Polícia Federal investiga fraude em demarcação de terra indígena em área nobre de Brasília.
Comunidade vive no Noroeste, região localizada a 11 km do Congresso Nacional.
Operação cumpre seis mandados judiciais nesta terça-feira (18).
Por Isabela Camargo, Gabriel Palma e Marília Marques, TV Globo e G1 DF

PF investiga possível fraude na demarcação do Santuário dos Pajés, em Brasília.
Policiais federais cumprem, na manhã desta terça-feira (18), seis mandados judiciais no Santuário dos Pajés, no Distrito Federal. A operação investiga uma suposta fraude processual na demarcação do território.
A área – considerada sagrada pelos indígenas – está localizada no Noroeste, área nobre de Brasília a 11 quilômetros do Congresso Nacional (veja detalhes abaixo).
Ao todo, são cinco mandados de busca e apreensão no território e um mandado de busca exploratória. A força-tarefa, que mobilizou 80 agentes nas ruas da capital, foi autorizada pela 15ª Vara Federal do DF.

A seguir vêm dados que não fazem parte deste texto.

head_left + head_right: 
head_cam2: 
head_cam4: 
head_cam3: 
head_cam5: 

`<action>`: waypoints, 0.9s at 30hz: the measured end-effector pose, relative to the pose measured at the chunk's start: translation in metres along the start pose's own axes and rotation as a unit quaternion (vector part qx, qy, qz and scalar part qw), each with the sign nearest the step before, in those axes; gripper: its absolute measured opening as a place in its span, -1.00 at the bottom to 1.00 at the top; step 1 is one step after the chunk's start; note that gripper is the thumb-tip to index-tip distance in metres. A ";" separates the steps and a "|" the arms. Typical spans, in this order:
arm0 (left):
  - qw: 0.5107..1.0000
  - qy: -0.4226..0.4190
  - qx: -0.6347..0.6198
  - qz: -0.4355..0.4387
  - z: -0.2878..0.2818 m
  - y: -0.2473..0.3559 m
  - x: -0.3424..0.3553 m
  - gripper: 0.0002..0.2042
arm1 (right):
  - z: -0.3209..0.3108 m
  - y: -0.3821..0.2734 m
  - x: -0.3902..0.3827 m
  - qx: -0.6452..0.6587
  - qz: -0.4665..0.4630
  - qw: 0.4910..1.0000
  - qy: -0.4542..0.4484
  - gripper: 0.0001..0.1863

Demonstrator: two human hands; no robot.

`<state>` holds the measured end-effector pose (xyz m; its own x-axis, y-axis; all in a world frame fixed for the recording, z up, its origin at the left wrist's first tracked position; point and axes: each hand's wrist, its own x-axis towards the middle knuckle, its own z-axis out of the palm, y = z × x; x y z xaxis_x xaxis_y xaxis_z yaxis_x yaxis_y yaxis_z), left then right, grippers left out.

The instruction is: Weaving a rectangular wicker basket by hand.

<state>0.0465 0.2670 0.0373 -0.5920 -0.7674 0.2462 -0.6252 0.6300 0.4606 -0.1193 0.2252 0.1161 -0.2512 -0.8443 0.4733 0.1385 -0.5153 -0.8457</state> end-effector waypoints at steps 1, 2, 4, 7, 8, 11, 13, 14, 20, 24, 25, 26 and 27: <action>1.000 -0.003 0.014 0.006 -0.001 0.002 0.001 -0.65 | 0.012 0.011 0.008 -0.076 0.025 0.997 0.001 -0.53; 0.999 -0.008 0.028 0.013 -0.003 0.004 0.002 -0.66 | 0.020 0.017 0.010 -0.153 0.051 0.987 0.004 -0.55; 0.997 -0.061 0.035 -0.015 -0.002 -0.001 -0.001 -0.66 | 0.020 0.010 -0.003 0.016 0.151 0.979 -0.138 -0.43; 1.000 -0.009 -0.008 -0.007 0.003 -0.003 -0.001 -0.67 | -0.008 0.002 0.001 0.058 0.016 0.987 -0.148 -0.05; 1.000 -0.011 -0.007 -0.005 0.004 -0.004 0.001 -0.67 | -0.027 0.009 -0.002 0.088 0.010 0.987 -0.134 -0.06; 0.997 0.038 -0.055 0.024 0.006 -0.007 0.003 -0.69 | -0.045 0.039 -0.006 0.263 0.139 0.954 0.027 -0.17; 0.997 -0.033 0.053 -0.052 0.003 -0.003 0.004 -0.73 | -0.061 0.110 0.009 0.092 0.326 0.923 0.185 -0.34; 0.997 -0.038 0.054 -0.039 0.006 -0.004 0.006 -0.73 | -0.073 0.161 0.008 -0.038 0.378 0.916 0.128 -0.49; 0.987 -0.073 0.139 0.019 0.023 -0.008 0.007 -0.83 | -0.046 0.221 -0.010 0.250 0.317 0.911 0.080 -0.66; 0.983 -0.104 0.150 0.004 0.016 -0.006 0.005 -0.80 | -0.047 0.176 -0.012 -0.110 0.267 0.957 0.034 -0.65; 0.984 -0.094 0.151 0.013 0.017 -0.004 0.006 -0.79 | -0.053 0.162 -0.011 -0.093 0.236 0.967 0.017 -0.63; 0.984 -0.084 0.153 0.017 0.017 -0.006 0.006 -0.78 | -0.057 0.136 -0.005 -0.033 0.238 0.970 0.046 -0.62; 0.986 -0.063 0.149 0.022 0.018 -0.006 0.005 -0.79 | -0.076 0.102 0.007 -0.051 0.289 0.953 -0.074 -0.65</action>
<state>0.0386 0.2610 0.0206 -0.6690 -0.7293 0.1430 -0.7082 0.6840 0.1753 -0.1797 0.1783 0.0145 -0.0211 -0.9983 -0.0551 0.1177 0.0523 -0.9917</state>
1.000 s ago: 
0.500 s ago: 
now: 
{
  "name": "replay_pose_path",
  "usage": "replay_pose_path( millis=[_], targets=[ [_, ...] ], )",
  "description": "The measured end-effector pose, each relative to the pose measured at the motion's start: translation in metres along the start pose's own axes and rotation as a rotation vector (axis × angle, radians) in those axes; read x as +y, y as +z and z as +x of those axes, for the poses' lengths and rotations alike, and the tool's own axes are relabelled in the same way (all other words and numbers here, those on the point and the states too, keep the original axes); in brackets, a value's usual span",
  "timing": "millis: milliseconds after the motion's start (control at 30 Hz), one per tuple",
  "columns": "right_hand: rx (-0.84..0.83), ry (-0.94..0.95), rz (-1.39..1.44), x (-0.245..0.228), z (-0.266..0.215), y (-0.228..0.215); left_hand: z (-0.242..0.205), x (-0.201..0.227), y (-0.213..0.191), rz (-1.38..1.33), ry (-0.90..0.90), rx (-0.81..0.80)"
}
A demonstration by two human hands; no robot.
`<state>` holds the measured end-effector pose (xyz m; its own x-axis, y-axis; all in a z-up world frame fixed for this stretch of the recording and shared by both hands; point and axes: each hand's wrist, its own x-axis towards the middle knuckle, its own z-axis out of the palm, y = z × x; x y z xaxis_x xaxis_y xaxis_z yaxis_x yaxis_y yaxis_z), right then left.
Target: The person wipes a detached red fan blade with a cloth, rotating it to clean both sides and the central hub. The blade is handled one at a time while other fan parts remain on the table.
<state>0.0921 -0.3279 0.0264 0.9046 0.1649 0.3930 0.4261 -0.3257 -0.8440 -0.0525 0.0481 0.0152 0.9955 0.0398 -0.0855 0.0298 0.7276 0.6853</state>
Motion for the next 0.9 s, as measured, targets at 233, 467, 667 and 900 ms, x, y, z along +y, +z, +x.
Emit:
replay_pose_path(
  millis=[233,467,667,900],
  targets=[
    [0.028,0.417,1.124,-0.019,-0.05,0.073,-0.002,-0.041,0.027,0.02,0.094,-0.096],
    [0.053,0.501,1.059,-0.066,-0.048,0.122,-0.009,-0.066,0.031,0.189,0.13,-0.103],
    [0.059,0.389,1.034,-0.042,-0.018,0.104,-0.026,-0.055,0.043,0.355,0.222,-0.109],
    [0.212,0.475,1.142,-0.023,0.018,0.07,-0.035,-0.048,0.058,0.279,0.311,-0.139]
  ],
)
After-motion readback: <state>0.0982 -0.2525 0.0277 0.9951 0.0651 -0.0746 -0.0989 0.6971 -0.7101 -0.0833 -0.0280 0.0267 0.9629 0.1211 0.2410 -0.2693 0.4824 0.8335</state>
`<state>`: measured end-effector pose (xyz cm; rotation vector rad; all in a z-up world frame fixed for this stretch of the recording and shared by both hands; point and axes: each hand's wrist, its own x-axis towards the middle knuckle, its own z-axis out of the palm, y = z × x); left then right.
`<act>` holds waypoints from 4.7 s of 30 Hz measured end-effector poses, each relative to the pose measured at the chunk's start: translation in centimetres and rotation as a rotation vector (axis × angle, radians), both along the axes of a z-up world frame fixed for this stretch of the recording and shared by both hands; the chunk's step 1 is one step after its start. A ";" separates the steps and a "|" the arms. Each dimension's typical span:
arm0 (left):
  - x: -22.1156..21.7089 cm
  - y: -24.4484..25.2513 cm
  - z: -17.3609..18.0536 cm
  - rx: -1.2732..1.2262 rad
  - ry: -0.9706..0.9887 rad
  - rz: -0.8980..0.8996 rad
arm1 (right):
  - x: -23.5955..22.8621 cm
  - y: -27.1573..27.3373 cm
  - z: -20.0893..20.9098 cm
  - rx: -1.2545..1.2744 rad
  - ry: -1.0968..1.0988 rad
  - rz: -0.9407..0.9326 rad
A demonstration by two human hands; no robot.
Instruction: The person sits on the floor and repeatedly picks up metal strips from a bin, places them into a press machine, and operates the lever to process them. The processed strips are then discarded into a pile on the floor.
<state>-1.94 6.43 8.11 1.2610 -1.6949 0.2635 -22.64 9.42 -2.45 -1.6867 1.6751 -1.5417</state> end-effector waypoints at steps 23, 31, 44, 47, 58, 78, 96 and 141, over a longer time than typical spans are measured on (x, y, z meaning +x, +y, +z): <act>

Segundo a PF, o objetivo também é realizar perícias no local e investigar a denúncia de posse ilegal de armas de fogo por moradores. O G1 tenta contato com a defesa dos indígenas da região.
Até a publicação desta reportagem não havia informações sobre presos. Os envolvidos podem responder por fraude processual e posse irregular de arma de fogo. A pena prevista para esses casos é de até cinco anos de prisão.
Demarcação
Em junho de 2018, após uma década de negociação, a comunidade indígena que vive no Noroeste e a Agência de Desenvolvimento do DF (Terracap) fecharam um acordo para a demarcação de terras localizadas na região.
Os indígenas da aldeia urbana reivindicam a presença no local desde 1960. Parte da área, equivalente a 30 campos de futebol, fica dentro de uma unidade de conservação.
O conflito começou em 2008, quando lotes do setor Noroeste começaram a ser vendidos. À época, os índios alegavam que a área serviu como cemitério indígena antes da construção de Brasília e que, por isso, teria valor sagrado.
Santuário dos Pajés
Pelo menos 150 indígenas viviam no território conhecido como Fazenda Bananal e no Santuário dos Pajés até o ano passado. Além do cemitério ancestral, a área também abriga um templo dedicado ao culto de Tupã – divindade indígena.
As casas construídas na aldeia se dividem entre alvenaria e taipa. O acesso é a partir da quadra 108 do Noroeste ou pela DF-003. No local há também a estrutura de uma escola indígena, desativada há quatro anos, onde as crianças aprendiam o tupi.
Quando o G1 teve acesso ao santuário, em 2018, os indígenas da região disseram sofrer discriminação por parte de outros moradores do setor Noroeste.
"Alguns deles acham que nós somos invasores. Mas quando chegamos aqui, não tinha ninguém", disseram à reportagem.